Xeon CPU (E5-2603) backward memory prefetch

Question

Is backward memory prefetch as fast as forward memory prefetch in a Xeon CPU (E5-2603)?

I want to implement an algorithm that requires both a forward loop and a backward loop over data.

Since each iteration requires result from last iteration, I can't reverse the order of the loops.

sandy bridge architecture: p.45 of https://www.intel.com/content/dam/www/public/us/en/documents/manuals/64-ia-32-architectures-optimization-manual.pdf — R zu, Aug 20 '18 at 18:13
p.60: L1 data cache can only prefetch forward. L2 and last level cache can prefetch forward/backward. So, don't expect L1 cache performance for the backward loop ... unless I use software prefetch. — R zu, Aug 20 '18 at 18:20
On Haswell/Skylake, I got good results for having one loop go forwards, then the next loop over the same data go backwards, for sizes only a bit too large to fit in cache. Changing direction means you're coming back over data that's hot in cache from the previous loop. — Peter Cordes, Aug 21 '18 at 01:15
Each piece of data in my case is larger than 1GB even after some compression. I seem to remember reading that gcc 4.8+ would use software prefetch in some cases. I hope the newest version of gcc would do this for me automatically in this case. The same algorithm would run many times over many pieces of data. — R zu, Aug 21 '18 at 01:46
If you're repeatedly touching a 1GB working set, look into cache-blocking: run multiple steps / passes over 128kiB or so (half L2 size), so it stays hot in L2 for each pass. google cache blocking / loop tiling for more. (There's an example of a tiled matmul in [What Every Programmer Should Know About Memory?](https://stackoverflow.com/a/47714514)). — Peter Cordes, Aug 21 '18 at 05:23
gcc supports data prefetching using `-fprefetch-loop-arrays`. Also, you can use prefetching manually in your code using the portable `__builtin_prefetch`. — Hadi Brais, Aug 21 '18 at 05:35

Hadi Brais · Accepted Answer · 2018-08-29T22:27:25.510

You can run experiments to determine whether the data prefetchers are able to handle forward sequential accesses and backward sequential accesses. I have a Haswell CPU and so the prefetchers might be different from those implemented in your CPU (Sandy Bridge).

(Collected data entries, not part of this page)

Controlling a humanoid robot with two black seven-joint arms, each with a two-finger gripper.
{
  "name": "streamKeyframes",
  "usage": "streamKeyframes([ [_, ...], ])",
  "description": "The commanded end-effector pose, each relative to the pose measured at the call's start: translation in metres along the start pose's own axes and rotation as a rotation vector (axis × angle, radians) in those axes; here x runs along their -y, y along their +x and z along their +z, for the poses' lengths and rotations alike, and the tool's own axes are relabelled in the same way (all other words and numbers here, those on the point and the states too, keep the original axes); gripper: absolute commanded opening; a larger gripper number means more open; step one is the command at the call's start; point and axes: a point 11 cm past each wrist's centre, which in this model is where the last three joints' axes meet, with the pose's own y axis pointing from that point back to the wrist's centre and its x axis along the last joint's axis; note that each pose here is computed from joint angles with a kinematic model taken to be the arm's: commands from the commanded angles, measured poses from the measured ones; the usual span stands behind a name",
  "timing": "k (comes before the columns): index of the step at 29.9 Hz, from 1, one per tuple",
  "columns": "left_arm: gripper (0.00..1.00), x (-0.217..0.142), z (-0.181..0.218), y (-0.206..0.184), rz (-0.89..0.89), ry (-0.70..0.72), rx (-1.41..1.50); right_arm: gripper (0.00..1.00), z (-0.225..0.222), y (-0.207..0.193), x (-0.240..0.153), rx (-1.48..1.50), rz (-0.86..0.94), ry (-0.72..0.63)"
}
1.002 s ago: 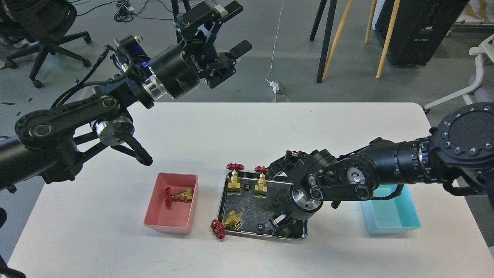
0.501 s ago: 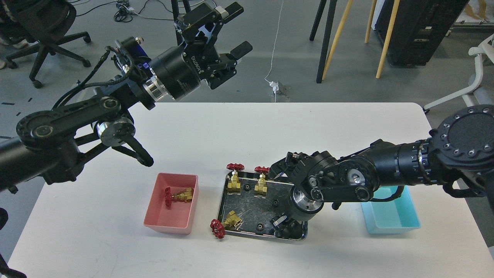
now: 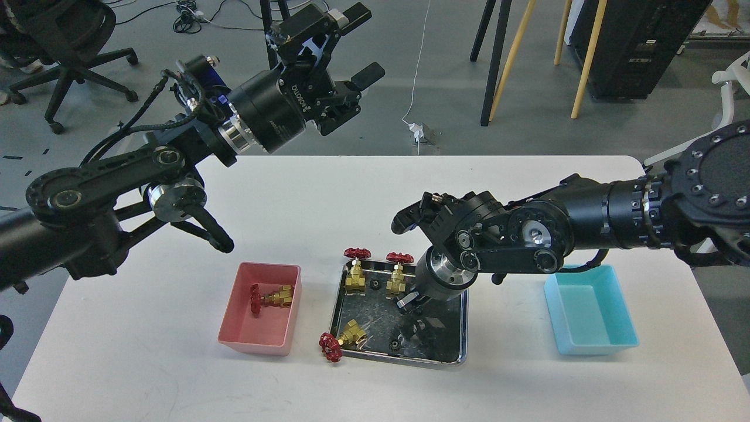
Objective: Place valve in pink box and gear in blue box
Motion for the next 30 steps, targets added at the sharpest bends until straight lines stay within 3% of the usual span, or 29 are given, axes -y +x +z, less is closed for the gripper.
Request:
streamKeyframes([
  [1,0.87,0.001,-0.001,-0.002,-0.003,-0.001,-0.005,0.12,0.033,-0.005,-0.018,-0.007,0.006,-0.08],
  [10,0.87,0.008,-0.004,-0.01,-0.021,-0.008,-0.02,0.11,0.173,-0.071,-0.081,0.122,0.04,-0.303],
  [18,0.87,0.01,-0.008,-0.015,-0.033,-0.004,-0.03,0.11,0.191,-0.136,-0.084,0.236,-0.02,-0.272],
  [24,0.87,0.007,-0.015,-0.016,-0.025,0.005,-0.043,0.12,0.198,-0.155,-0.08,0.278,-0.042,-0.272],
  [26,0.87,0.007,-0.015,-0.016,-0.024,0.004,-0.044,0.21,0.198,-0.157,-0.08,0.289,-0.039,-0.269],
  [29,0.87,0.006,-0.016,-0.016,-0.023,0.006,-0.045,0.56,0.197,-0.156,-0.08,0.297,-0.032,-0.261],
  [30,0.87,0.006,-0.016,-0.016,-0.024,0.006,-0.047,0.95,0.197,-0.155,-0.08,0.3,-0.029,-0.26],
])
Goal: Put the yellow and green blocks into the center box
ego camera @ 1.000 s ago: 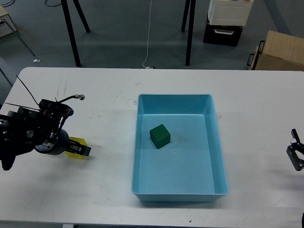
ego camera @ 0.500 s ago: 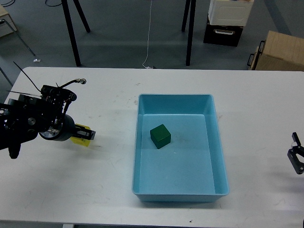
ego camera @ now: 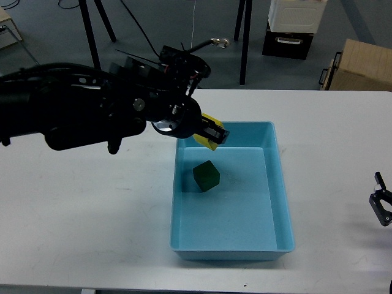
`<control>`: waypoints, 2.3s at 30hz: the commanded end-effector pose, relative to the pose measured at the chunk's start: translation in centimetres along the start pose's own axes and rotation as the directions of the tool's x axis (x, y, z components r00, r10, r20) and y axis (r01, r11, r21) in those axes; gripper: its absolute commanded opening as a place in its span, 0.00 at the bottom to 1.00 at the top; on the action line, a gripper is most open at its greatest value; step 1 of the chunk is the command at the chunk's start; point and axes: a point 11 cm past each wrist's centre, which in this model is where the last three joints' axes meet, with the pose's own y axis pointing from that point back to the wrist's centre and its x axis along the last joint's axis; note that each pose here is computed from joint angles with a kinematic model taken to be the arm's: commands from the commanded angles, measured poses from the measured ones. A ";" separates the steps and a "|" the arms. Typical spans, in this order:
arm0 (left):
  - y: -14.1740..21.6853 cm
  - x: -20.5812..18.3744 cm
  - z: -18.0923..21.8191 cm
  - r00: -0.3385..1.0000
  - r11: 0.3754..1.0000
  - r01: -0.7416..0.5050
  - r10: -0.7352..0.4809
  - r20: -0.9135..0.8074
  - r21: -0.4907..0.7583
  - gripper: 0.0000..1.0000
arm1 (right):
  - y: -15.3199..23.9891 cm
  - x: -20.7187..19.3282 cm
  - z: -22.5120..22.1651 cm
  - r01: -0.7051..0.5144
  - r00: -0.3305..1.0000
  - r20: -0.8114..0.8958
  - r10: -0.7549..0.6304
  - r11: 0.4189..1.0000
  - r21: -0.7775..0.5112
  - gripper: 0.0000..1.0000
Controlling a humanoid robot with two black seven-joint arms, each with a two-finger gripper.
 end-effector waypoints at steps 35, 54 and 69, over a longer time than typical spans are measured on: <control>6.8 7.5 -4.1 0.669 0.731 -0.579 0.173 -0.723 -0.361 0.88 | -0.9 -0.9 -1.3 0.032 0.998 -0.046 -0.031 0.999 0.016 1.00; 13.2 -18.2 -16.1 -0.386 0.144 -0.921 -0.454 -0.803 0.362 0.92 | -0.6 -2.8 0.7 0.086 0.996 0.004 -0.086 0.996 -0.002 1.00; 10.4 -35.8 -12.5 -0.644 0.325 -0.670 -0.701 -0.306 0.668 0.99 | 4.2 -2.0 1.5 -0.004 0.998 0.056 0.001 0.999 0.050 1.00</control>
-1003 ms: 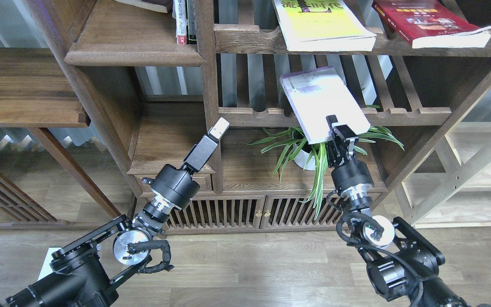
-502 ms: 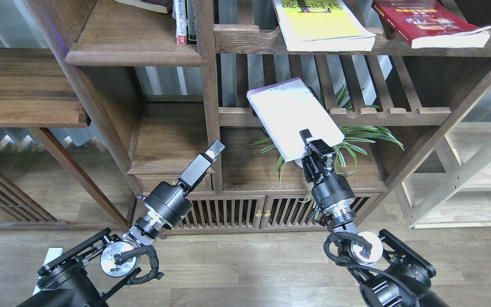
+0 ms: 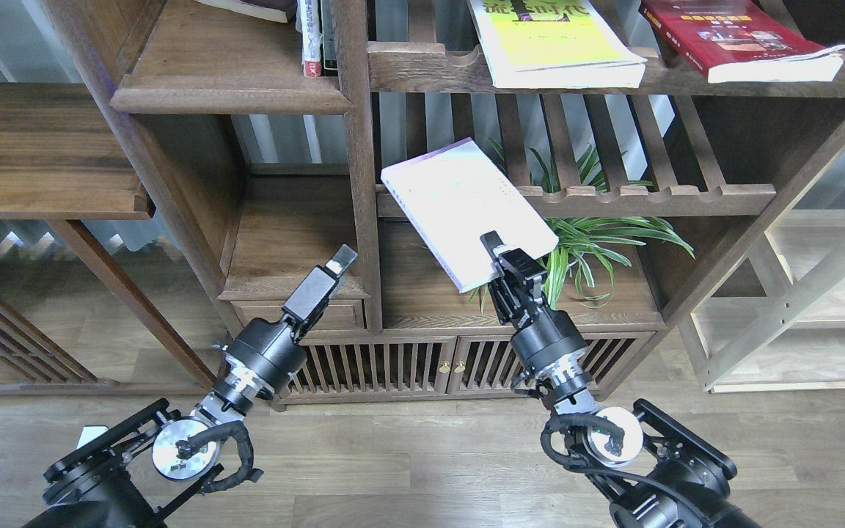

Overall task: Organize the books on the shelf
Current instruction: 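Pull the white book off the shelf toward the left gripper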

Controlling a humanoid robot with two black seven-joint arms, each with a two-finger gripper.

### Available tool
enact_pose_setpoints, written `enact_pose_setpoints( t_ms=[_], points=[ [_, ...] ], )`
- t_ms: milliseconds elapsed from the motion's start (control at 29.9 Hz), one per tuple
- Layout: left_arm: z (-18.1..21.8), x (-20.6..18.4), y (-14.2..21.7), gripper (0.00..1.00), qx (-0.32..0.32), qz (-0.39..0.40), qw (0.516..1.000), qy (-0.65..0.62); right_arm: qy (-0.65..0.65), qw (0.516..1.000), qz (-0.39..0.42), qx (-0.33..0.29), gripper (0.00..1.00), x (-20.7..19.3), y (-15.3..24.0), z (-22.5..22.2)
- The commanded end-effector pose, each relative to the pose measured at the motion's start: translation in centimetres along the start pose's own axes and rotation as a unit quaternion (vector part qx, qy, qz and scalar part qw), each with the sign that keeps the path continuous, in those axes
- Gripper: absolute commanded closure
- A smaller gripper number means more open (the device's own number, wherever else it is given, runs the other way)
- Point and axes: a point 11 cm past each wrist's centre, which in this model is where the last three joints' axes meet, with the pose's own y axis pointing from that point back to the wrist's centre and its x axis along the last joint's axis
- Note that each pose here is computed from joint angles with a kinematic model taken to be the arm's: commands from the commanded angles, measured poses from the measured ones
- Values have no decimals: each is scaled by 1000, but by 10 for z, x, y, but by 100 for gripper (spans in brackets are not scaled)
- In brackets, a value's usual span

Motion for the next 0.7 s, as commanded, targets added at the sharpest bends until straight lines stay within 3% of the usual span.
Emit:
enact_pose_setpoints(
  t_ms=[0,669],
  points=[
    [4,0,1,1,-3,1,1000,-3,-1,1000,1,-18,96,1,1,11],
    [-2,0,2,3,8,0,1000,-2,-12,995,0,-94,95,2,5,61]
  ],
)
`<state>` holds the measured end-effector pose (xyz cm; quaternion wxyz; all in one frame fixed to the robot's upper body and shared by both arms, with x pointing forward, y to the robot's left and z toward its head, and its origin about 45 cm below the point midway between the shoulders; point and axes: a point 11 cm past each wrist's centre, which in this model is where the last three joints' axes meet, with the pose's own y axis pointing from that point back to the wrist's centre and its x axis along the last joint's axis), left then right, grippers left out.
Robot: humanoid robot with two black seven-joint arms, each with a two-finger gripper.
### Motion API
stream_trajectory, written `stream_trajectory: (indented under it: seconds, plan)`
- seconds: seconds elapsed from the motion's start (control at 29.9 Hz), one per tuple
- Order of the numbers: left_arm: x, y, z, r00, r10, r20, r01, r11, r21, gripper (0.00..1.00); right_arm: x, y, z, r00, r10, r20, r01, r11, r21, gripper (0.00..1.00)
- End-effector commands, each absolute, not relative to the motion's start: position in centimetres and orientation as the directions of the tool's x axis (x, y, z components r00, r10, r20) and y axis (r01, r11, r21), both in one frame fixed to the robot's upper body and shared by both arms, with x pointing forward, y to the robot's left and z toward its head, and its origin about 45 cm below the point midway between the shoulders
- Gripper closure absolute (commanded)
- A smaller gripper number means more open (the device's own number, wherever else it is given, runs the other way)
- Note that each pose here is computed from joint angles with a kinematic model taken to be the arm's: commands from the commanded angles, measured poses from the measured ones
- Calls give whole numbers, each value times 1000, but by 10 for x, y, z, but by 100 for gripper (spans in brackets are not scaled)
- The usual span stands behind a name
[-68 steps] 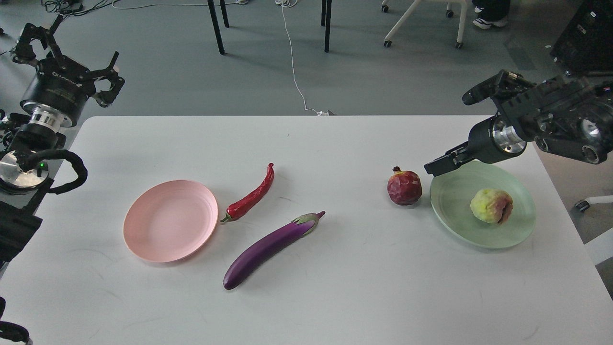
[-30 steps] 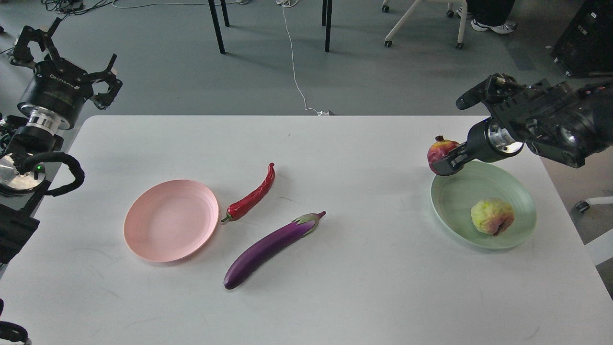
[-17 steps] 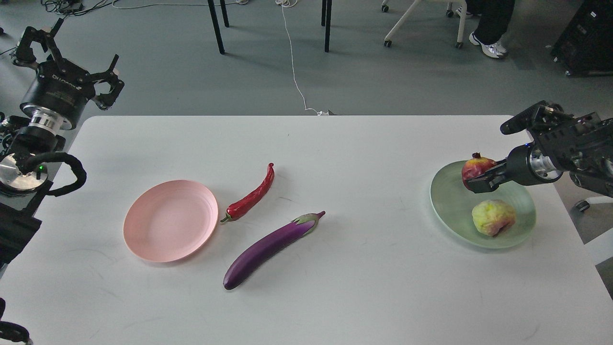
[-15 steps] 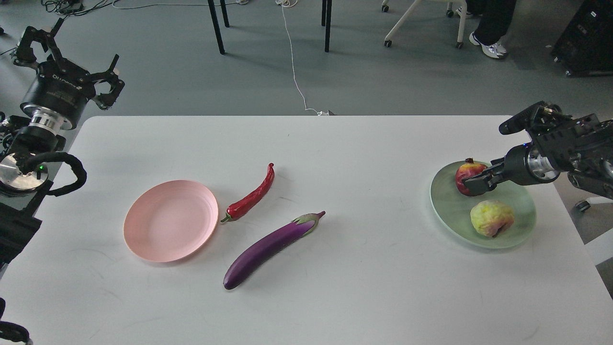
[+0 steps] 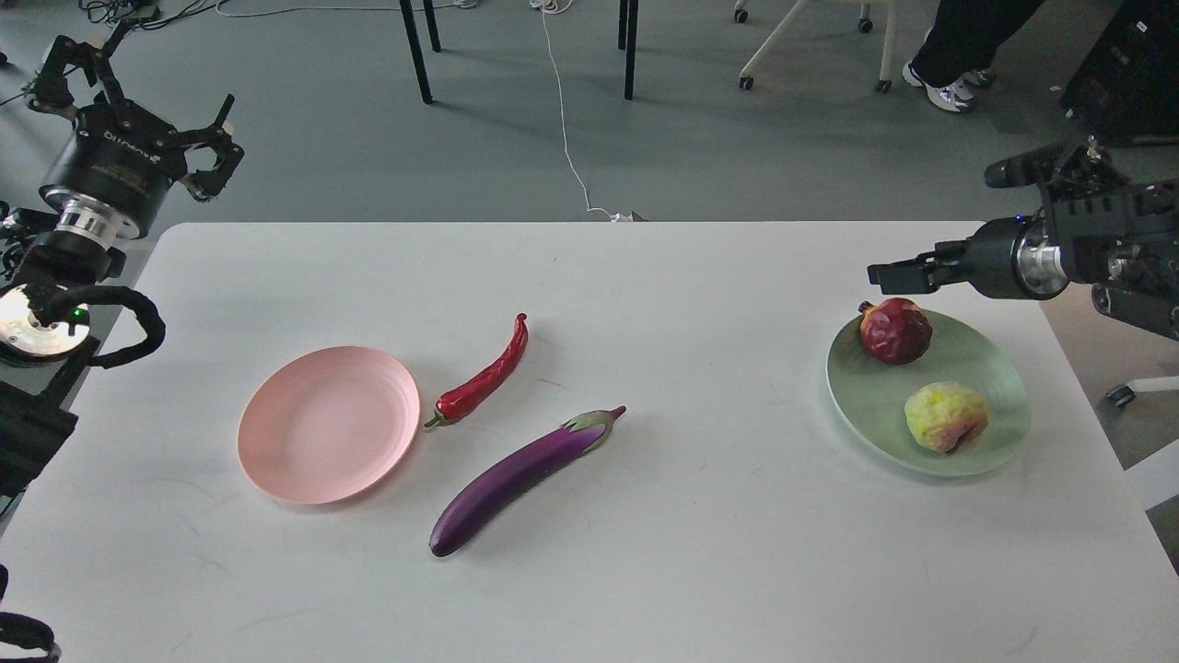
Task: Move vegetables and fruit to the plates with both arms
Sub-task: 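Withdraw the right gripper and swing the left gripper forward, then lower the left gripper and grasp the purple eggplant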
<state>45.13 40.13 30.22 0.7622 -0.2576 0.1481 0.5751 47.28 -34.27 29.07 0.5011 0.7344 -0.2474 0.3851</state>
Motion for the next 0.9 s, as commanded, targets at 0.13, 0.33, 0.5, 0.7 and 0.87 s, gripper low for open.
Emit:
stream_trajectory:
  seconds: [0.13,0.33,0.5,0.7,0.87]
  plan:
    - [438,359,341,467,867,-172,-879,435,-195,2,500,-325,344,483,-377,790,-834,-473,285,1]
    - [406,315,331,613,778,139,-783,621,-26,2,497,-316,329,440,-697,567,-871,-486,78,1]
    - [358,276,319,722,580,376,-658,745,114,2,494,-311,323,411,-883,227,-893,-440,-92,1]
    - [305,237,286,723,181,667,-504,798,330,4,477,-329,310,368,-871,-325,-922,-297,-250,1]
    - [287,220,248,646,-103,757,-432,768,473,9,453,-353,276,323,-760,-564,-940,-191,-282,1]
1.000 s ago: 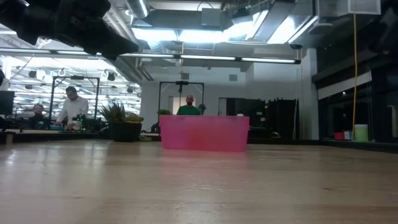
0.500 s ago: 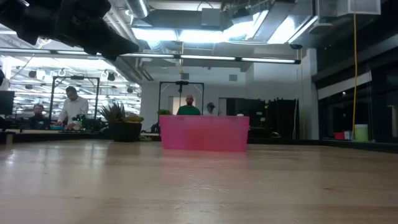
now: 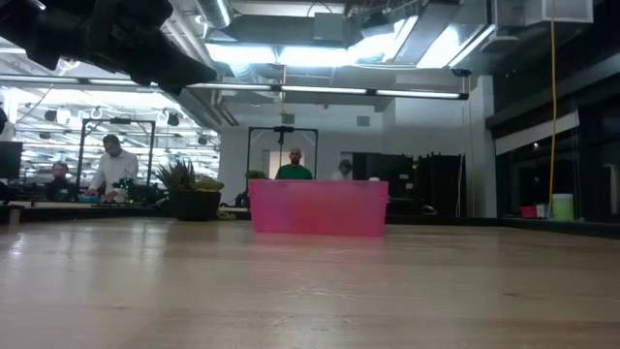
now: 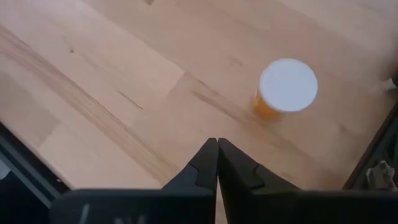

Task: Pick and place pill bottles into a basket
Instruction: Put the orange pill bottle into the red bin

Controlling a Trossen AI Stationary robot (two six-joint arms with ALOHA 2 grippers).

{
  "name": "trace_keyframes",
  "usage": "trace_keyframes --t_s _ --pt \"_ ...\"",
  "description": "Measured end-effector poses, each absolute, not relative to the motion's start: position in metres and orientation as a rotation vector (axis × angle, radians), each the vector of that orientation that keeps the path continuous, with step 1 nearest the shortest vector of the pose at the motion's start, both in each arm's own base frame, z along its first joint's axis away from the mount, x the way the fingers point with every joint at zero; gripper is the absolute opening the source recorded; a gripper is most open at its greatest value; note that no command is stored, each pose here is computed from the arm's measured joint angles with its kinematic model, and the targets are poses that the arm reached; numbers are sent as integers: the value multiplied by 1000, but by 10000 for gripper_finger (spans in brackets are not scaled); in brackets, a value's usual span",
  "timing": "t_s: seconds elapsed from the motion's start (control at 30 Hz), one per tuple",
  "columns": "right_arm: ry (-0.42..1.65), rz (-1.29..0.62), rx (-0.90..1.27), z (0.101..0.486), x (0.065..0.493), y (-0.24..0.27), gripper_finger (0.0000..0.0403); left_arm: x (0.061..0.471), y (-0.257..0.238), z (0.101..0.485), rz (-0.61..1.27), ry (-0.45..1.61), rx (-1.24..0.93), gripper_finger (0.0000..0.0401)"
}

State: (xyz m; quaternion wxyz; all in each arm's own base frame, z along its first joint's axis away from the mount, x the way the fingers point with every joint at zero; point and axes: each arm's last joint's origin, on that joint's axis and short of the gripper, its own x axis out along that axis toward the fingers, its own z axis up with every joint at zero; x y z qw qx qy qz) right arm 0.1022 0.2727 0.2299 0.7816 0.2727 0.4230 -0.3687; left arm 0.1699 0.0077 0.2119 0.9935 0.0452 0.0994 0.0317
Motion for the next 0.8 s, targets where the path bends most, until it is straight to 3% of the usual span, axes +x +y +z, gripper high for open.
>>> trace_keyframes --t_s 0.3,0.8 --pt "902 -827 588 228 109 270 61 170 8 212 64 198 90 2" --pt "913 -802 606 227 113 273 228 170 8 212 68 196 47 4"
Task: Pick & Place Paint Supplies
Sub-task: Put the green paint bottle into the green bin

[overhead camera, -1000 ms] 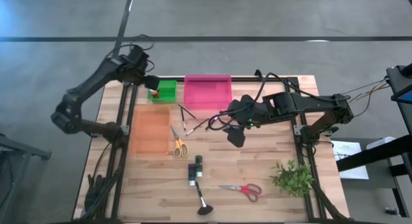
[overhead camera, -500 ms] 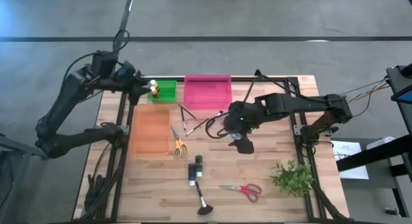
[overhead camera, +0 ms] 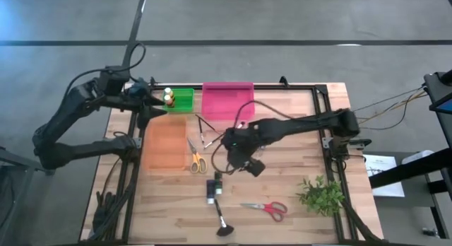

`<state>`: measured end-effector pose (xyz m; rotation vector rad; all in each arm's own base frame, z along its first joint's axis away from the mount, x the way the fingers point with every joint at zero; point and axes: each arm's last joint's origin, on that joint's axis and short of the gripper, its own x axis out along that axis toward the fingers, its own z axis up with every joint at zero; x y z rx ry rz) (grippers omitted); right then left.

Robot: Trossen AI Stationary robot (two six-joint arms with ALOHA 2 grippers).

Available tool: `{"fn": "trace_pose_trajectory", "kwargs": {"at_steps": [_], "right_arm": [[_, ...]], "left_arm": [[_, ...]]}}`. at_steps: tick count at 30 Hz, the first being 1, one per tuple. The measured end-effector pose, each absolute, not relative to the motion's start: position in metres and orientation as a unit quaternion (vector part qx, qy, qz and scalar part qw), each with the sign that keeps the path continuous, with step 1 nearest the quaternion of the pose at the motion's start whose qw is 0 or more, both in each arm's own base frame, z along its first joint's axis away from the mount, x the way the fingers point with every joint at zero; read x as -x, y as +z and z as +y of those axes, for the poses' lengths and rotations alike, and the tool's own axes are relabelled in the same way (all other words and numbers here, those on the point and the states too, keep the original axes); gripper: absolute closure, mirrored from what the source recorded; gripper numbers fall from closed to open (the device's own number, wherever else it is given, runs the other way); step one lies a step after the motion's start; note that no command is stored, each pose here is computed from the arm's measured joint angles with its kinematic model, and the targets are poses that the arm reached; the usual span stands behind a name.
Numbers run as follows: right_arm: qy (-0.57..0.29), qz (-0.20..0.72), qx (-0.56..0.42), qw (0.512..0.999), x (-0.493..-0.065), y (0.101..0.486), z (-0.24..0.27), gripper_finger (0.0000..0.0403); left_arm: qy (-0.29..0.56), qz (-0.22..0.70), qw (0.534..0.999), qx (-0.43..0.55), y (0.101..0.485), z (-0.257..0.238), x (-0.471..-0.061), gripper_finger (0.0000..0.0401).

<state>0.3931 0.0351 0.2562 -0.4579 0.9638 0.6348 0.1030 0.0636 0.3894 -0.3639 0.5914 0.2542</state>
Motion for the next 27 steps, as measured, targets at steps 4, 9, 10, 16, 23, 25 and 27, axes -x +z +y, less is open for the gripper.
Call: {"fn": "trace_pose_trajectory", "kwargs": {"at_steps": [4,9,10,16,23,25,27], "right_arm": [[0.315,0.474,0.204,0.797,-0.414,0.224,0.038,0.009],[0.35,0.483,0.198,0.778,-0.432,0.192,0.041,0.009],[0.351,0.484,0.197,0.777,-0.435,0.187,0.041,0.009],[0.353,0.454,0.208,0.791,-0.456,0.182,0.043,0.009],[0.376,0.436,0.201,0.792,-0.467,0.173,0.05,0.009],[0.376,0.439,0.198,0.792,-0.469,0.166,0.051,0.009],[0.373,0.441,0.194,0.793,-0.471,0.159,0.051,0.009]], "left_arm": [[0.129,0.288,0.929,0.191,0.389,0.064,-0.104,0.0178],[0.13,0.287,0.929,0.192,0.389,0.066,-0.106,0.0178],[0.13,0.287,0.929,0.192,0.389,0.066,-0.107,0.0178],[0.13,0.286,0.93,0.192,0.389,0.07,-0.112,0.0178],[0.129,0.291,0.928,0.194,0.387,0.073,-0.115,0.0178],[0.13,0.292,0.927,0.195,0.387,0.073,-0.116,0.0178],[0.129,0.292,0.927,0.195,0.387,0.073,-0.116,0.0178]]}}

The following graph shows the per-element access observable latencies when traversing an array in four different ways:

The array is initialized sequentially in the forward direction and then traversed in the same way. I refer to this pattern as forfor.
The array is initialized sequentially in the forward direction and then traversed sequentially in the backward direction (from the last element to the first). I refer to this pattern as forback.
The array is initialized sequentially in the backward direction and then traversed in the same way. I refer to this pattern as backback.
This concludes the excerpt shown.